El emperador de la Dinastía Zhou, You Wang, tenía una concubina favorita llamada Bao Si. Era preciosa y muy delicada, de incomparable hermosura. Pero no sonreía nunca. Quizá precisamente por la eterna melancolía y la seriedad impasible de su cara parecía más bella y eclipsaba a las demás damas del palacio que siempre trataban de congraciar al emperador con la sonrisa más dulce del mundo. El monarca estaba profundamente enamorado de la melancólica mujer, tratando de deleitarla con todo lo que podía, a fin de ver una sonrisa en su cara. Le regaló seda y joyas, la acompañaba en suculentas cenas con música y baile, le contaba chistes de todos los colores, pero nada podía hacerle sonreír. En el esfuerzo de llenar el abismo de su amargura, el monarca le concedió la mayor distinción nombrándola Primera Dama del Imperio Zhou, pero resultó también en vano.
Obsesionado por ver al menos una moderada expresión de dulzura, el emperador hizo público el decreto de pagar mil monedas de oro a quien lograra provocar, de la forma que fuere, una sonrisa de su enamorada.
Desfilaban entonces ante la inmutable seriedad de la dama los mejores cómicos que podían matar de risa a cualquiera, y los lisonjeros más hábiles que podían ruborizar las fibras nerviosas más insensibles. Pero nada ni nadie, ni siquiera la exposición de las cosas más exóticas del mundo, podían borrar la tristeza de su expresión.
Al ver la desesperación del emperador, se presentó un día un ministro servil y adulador, diciendo que tenía una artimaña infalible para provocar la son-risa de la mujer más bella del mundo. Quería gastar una gran broma a los generales del ejército de los reinos y condados federados ante la presencia de la Primera Dama.
Había en aquella época unas atalayas a lo largo de unos altos muros de defensa, que servían para enviar señales de emergencia ante cualquier invasión enemiga. Para convocar al ejército, se encendía leña en esas altas plataformas para que la luz del fuego comunicara la proximidad del enemigo. Si era de día, quemaban el excremento seco de lobos que producía una columna de intenso humo, cumpliendo el mismo objetivo. Las tropas del imperio acudían rápidamente para combatir contra los agresores. Era un sistema de comunicación exclusivamente reservado en caso de guerra.

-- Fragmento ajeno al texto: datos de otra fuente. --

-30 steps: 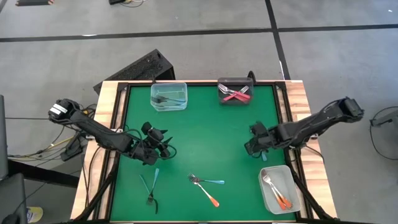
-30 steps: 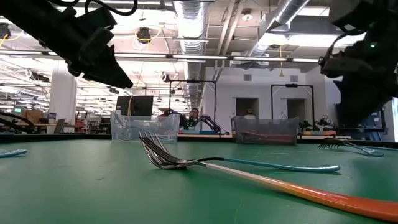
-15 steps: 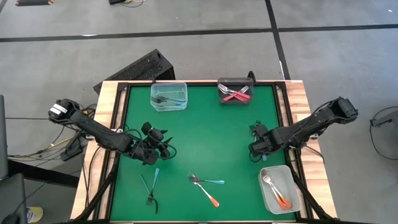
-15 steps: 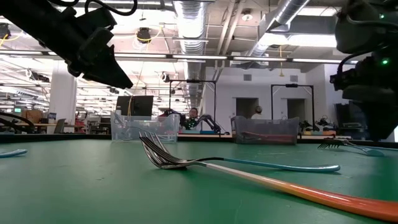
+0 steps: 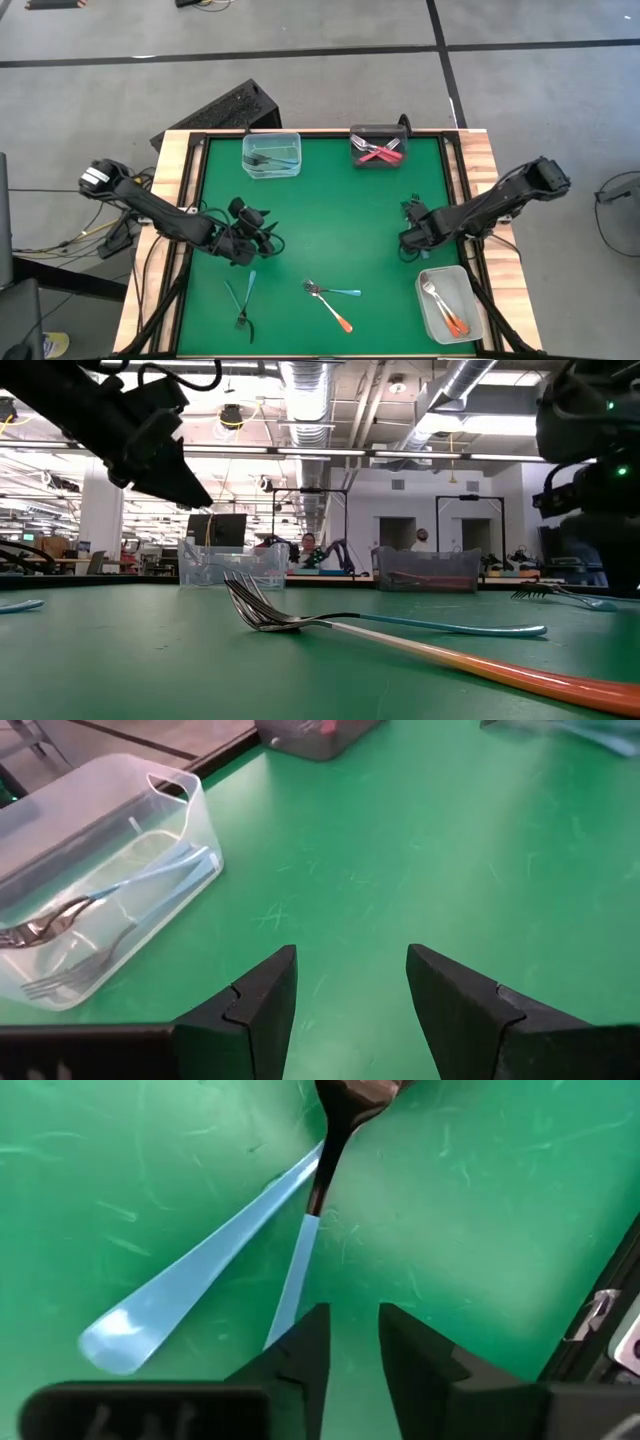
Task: Sort silverware by color (type)
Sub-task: Put the black fork into the transparent bin
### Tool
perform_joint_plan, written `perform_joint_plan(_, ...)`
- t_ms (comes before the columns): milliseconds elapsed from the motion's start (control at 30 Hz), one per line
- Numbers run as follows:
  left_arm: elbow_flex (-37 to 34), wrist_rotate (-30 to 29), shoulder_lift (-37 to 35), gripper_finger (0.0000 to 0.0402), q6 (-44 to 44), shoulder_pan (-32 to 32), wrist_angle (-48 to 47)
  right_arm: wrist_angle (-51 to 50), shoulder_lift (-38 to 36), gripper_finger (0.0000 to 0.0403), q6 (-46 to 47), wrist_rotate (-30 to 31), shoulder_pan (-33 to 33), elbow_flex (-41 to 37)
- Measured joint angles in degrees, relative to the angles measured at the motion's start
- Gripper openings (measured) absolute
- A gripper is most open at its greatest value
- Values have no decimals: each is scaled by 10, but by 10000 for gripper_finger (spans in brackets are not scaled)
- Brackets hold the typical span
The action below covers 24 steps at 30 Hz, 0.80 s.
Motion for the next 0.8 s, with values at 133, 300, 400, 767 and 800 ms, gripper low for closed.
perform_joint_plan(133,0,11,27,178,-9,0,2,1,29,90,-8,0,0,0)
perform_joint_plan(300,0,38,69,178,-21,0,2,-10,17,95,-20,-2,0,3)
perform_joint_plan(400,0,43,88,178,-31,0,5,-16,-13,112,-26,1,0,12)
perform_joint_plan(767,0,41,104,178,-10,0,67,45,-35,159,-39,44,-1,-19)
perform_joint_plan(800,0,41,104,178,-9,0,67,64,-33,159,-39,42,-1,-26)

Pero esa noche, el emperador y su dama se sentaron en la puerta este de la capital, en medio de luces, manjares y música.
El ministro adulador ordenó prender fuego a la leña de la primera atalaya en señal de guerra. Pronto apareció fuego en otras atalayas, sucesivamente. Las tropas del imperio no tardaron en llegar, conducidas por veloces caballos y rápidos carros de guerra, al mando de enérgicos generales. Pero, cuando llegaron, se extrañaron al comprobar que ningún ejército enemigo estaba atacando la capital. Mayor fue su sorpresa cuando vieron la sonrisa que iluminaba la bella cara de la complacida concubina y las carcajadas del monarca. Los generales se retiraron indignados.
Así logró el emperador Zhou ver la primera sonrisa de su bella dama. Pero eso le costó todo un imperio: se produjo una verdadera invasión enemiga al cabo de unos meses y ningún general acudió creyendo que se trataba de otro capricho de la corte para hacer sonreír a la Primera Dama.